● DATA SEGMENT

'''

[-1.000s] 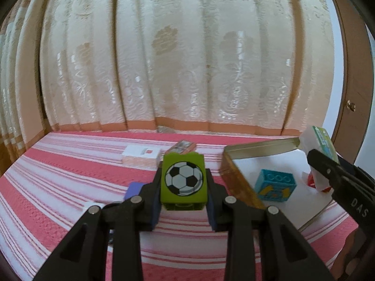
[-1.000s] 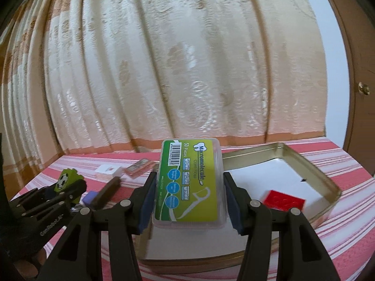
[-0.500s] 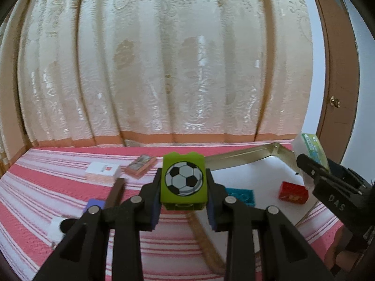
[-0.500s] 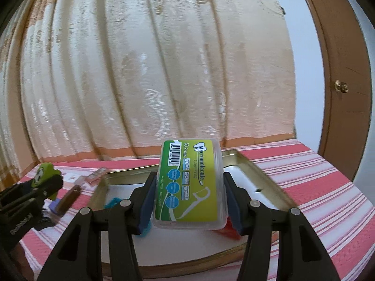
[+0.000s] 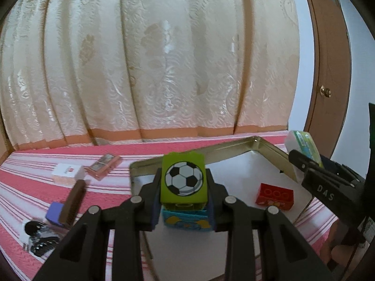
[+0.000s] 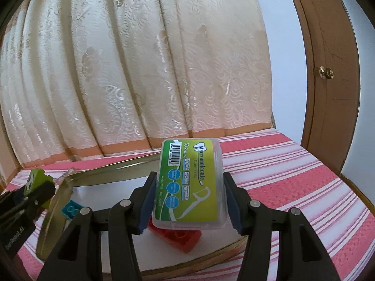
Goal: Organize rigid objects
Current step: 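Carry the soccer-ball cube and floss box over the gold tray with both tools, then lower both held items into the tray and open both tools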
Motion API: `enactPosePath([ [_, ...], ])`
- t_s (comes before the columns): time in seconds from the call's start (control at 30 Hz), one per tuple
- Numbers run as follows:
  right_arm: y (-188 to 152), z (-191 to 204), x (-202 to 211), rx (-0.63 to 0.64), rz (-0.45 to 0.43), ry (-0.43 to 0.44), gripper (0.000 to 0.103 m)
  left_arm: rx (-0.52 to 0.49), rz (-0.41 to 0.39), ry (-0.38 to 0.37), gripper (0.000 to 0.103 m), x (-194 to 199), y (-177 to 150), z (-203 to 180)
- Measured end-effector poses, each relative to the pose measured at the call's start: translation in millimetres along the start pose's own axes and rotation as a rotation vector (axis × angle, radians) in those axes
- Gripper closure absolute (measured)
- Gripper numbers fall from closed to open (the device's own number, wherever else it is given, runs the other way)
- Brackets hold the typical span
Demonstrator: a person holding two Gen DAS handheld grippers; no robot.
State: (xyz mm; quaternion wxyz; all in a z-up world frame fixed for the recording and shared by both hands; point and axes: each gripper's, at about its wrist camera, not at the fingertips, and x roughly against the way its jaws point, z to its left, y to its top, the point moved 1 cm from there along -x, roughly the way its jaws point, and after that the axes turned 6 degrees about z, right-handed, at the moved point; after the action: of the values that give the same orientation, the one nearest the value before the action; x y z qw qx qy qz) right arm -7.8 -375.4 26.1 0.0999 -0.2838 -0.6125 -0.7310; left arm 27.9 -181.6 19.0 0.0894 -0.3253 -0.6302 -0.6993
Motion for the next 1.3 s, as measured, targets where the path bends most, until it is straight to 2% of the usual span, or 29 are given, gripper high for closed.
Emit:
enactPosePath([
  [0.27, 3.6, 1.4, -17.7, 0.039, 0.035, -0.023, 0.046, -0.017, 0.056, 0.006, 0.073, -19.0, -5.3, -17.1],
  [0.83, 4.7, 9.0, -35.5, 0.058, 0.109, -0.002, 0.046, -0.032, 0.151, 0.017, 0.073, -45.6, -8.7, -34.0],
  [1.3, 2.7, 16.5, -43.2, 0.063, 0.155, 0.051, 0.046, -0.053, 0.161, 0.042, 0.073, -49.1, -8.1, -37.0],
])
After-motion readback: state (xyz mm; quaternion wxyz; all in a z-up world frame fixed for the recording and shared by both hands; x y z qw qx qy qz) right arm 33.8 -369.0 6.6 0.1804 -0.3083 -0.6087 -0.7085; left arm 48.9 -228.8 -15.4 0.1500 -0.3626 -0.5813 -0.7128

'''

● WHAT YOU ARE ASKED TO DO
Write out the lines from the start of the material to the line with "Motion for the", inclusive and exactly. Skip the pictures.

● REPLY TO THE TASK
[-1.000s] 
[-1.000s] 
[-0.500s] 
[-0.500s] 
[+0.000s] 
[+0.000s] 
Goal: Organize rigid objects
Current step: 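Carry the soccer-ball cube and floss box over the gold tray with both tools, then lower both held items into the tray and open both tools
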Motion API: `enactPosePath([ [_, ...], ])`
- t_s (comes before the columns): time in seconds from the call's start (control at 30 Hz), one per tuple
- Numbers run as follows:
  right_arm: y (-188 to 152), z (-191 to 204), x (-202 to 211), rx (-0.63 to 0.64), rz (-0.45 to 0.43), ry (-0.43 to 0.44), gripper (0.000 to 0.103 m)
  left_arm: rx (-0.52 to 0.49), rz (-0.41 to 0.39), ry (-0.38 to 0.37), gripper (0.000 to 0.103 m), x (-194 to 199), y (-177 to 150), z (-203 to 180)
- Measured end-effector poses, each relative to the pose measured at the call's start: translation in millimetres along the start pose's own axes and rotation as a rotation vector (axis × angle, radians) in those axes
- Gripper closure absolute (measured)
- Gripper numbers fall from closed to open (the device's own number, wherever else it is given, runs the other way)
- Brackets hold the typical span
Demonstrator: a person holding two Gen DAS handheld grippers; no robot.
State: (xyz mm; quaternion wxyz; all in a z-up world frame fixed for the recording and shared by both hands; point and axes: each gripper's, at about its wrist camera, not at the fingertips, and x roughly against the way its jaws point, z to its left, y to its top, the point moved 1 cm from there along -x, roughly the way its jaws point, and after that the axes turned 6 degrees about z, right-handed, at the moved point; after the action: of the values that give the same orientation, the one nearest the value before the action; x y z qw qx qy qz) right arm -7.8 -375.4 26.1 0.0999 -0.2838 -0.6125 -0.7310; left arm 27.9 -181.6 19.0 0.0894 -0.3253 -0.6302 -0.6993
Motion for the next 1.3 s, as measured, targets where the path bends most, until it is straight to 2% of the usual span, or 29 are given, gripper high for closed.

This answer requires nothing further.